“嘀铃铃。”
一阵电话铃声响起,曲云赶紧过去接听了。
然后她脸上的浓浓的笑意,迅速褪下变作了木然,然后痴痴挂断了电话,进了洗手间略作收拾,跟刘薇薇曹小雷说一声便出门了。曹小雷瞧着自己未来岳母的古怪行动,不免多看了几眼,却也没好意思问问。
曲云匆匆出了别墅的门之后,脸上不然泛起紧张犹豫,竟又站在了原地,直等到十几分钟后,才再次加快脚步的朝前走去,然后再路边打了一辆出租车走了。
独一处,是小县城唯一的一家咖啡厅,装潢不算是名贵,却很有档次,符合了很多年轻人喜欢卖弄情调依附高雅的嗜好。
2今天晚上,老板还在忧愁顾客太少,有点保不住本的时候,忽然来了一位老者,以及几个随从,只问了一句“包全场多少钱?”
老板还没有敢说高价,只是紧张的说了一句“五百。
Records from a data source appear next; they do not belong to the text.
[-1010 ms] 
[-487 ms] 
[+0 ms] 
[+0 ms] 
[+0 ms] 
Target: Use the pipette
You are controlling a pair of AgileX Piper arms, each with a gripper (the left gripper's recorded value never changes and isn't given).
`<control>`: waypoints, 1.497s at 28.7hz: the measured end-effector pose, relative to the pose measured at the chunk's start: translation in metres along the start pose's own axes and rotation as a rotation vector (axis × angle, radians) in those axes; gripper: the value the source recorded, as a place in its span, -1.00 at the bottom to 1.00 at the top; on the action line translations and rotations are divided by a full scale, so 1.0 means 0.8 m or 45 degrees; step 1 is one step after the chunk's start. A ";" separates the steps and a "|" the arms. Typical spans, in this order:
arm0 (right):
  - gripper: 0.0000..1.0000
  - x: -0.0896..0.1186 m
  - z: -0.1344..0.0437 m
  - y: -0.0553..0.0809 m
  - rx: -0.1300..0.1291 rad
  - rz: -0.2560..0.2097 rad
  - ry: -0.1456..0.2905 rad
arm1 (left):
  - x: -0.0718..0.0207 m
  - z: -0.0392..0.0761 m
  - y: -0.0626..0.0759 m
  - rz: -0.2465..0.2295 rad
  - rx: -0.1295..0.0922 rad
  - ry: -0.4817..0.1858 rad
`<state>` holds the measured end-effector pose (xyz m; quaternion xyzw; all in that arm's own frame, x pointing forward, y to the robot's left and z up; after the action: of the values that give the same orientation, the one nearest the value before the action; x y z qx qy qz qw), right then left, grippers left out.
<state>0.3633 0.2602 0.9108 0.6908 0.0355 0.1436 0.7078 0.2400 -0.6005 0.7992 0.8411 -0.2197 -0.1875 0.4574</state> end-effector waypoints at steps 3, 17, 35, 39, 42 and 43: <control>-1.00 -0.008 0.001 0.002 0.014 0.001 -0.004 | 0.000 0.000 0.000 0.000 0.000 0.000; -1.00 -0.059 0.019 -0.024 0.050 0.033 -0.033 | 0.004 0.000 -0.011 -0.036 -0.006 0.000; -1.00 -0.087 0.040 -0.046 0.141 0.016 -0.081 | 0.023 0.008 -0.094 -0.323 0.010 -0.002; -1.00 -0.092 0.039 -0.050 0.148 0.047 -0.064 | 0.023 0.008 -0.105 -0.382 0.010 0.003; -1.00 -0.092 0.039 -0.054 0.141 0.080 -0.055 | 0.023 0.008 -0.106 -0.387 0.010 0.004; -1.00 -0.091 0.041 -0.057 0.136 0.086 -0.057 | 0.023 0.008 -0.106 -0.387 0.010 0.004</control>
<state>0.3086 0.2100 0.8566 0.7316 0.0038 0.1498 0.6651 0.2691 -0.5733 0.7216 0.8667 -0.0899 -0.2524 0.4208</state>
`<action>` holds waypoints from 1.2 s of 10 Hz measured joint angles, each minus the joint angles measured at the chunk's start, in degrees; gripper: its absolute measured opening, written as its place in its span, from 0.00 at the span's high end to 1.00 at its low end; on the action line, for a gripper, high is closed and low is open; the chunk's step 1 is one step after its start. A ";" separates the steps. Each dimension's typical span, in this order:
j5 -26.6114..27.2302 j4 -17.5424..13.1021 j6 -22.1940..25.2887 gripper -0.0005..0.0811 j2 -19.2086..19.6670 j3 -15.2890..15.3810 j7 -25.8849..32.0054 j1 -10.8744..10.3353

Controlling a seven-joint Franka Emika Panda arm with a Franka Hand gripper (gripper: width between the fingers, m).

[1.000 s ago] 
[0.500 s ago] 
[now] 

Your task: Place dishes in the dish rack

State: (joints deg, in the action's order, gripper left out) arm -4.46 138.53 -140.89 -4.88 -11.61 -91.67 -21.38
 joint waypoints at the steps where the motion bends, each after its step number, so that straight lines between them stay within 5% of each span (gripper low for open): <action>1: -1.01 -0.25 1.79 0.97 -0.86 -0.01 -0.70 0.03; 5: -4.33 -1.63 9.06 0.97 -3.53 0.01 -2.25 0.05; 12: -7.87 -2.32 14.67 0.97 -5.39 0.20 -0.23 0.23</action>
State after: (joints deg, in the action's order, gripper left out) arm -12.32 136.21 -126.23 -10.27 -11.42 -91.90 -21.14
”
紧接着人家拿出钱夹,眉头都没眨的拿出五张票子给了他,然后七八人进了里面,开始静静的等候。这瞬间老板拿着手里的钱,先是兴奋的不得了,随即又后悔起来。
他似乎丧失了这前半辈子,唯一一个宰别人的机会。
对方这么阔气,他应该说包全场最少五百五啊……
“彬儿,你们几人出去吧,我想静一静。”
年迈的董事长谢荣山道。
虽然他一贯淡然的脸上,丝毫没有流露出心里的情绪,但了解他的大儿子谢彬,还是发现了自己老爸微微颤动的手。
“好的,有事叫我爸。”
谢彬站起身,叫着医师保镖以及秘书,回了外面的车里。
静悄悄的咖啡厅,顷刻剩下了他自己,有点抖动的拿起咖啡杯,他小心抿了一口,虽然这味道已经和当年的差别很大,但此时此刻,他似乎脑海里浮现了平生第一次喝咖啡的感觉。